2h ago
09:18
Biden to focus on environmental agenda today with
press briefing and executive orders
Joe Biden
will address the nation about the climate crisis later today, and sign further
executive orders aimed at environmental impacts. Those directives include
spelling out how US intelligence, defense and homeland security agencies should
address the security threats posed by worsening droughts, floods and other
natural disasters under global warming. Biden’s appearance is due at 1:30pm EST
(6:30pm GMT).
Before
that, White House press secretary Jen Psaki will also hold an event, joined by
climate envoy John Kerry and White House national climate advisor Gina
McCarthy.
Kerry has
already been laying the ground for today’s environmental announcements since
taking up his role.

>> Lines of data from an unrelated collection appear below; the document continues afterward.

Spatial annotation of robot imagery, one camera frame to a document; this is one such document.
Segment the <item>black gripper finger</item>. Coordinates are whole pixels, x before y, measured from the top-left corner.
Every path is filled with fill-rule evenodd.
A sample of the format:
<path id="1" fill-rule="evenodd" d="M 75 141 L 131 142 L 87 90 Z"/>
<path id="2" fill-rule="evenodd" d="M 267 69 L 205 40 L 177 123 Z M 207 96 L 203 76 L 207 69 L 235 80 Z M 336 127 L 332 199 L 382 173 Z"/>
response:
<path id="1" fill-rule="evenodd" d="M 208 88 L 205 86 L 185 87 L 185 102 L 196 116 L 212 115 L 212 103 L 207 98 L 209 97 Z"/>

Ellen Knickmeyer writes for the Associated Press that he
has been trying to make clear that the US isn’t just revving up its own efforts
to reduce oil, gas and coal pollution but that it intends to push everyone in
the world to do more, too.
Kerry’s
diplomatic efforts match the fast pace of domestic climate directives by the
week-old Biden administration, which created the job Kerry now holds.
At 77,
Kerry is working to make a success out of the global climate accord that he
helped negotiate in Paris as president Barack Obama’s secretary of state and
that he then saw rejected by president Donald Trump
Success for
Kerry is hardly assured. At home, he faces pushback from the oil and gas
industry and loud Republican concerns that jobs will be lost.
Internationally,
there’s uncertainty about whether Biden’s climate commitments can survive the
United States’ intensely divided politics, let alone the next presidential
transition. Meanwhile, environmentalists are pushing Kerry to be more
aggressive – demonstrating outside his house on his first full day on the job.
Already
Kerry has spoken virtually with US mayors, foreign presidents and premiers,
government ministers and others. His message is: put your big one-off Covid
economic recovery funding into projects that boost cleaner energy. Get green
projects going fast in Republican-leaning U.S. states to prove renewable energy
can mean jobs and build needed political support. Get everyone to talk to China
about things like stopping the building of dirty-burning coal-fired power
plants.
If China
and the US, as the world’s No. 1 and 2 top carbon emitters, don’t spell out exactly
how they will curb climate-damaging emissions more quickly, “we’re all going to
lose credibility,” Kerry told an online gathering of American mayors last
weekend.
The US has
to have the “credibility to go to the table, show people what we’re doing and
push them to do more,” Kerry said then. “So everybody can can understand it’s
not fake, it’s not a phony, empty promise it really is getting real. They’re
not going to believe it when we just say it. We have to do it.”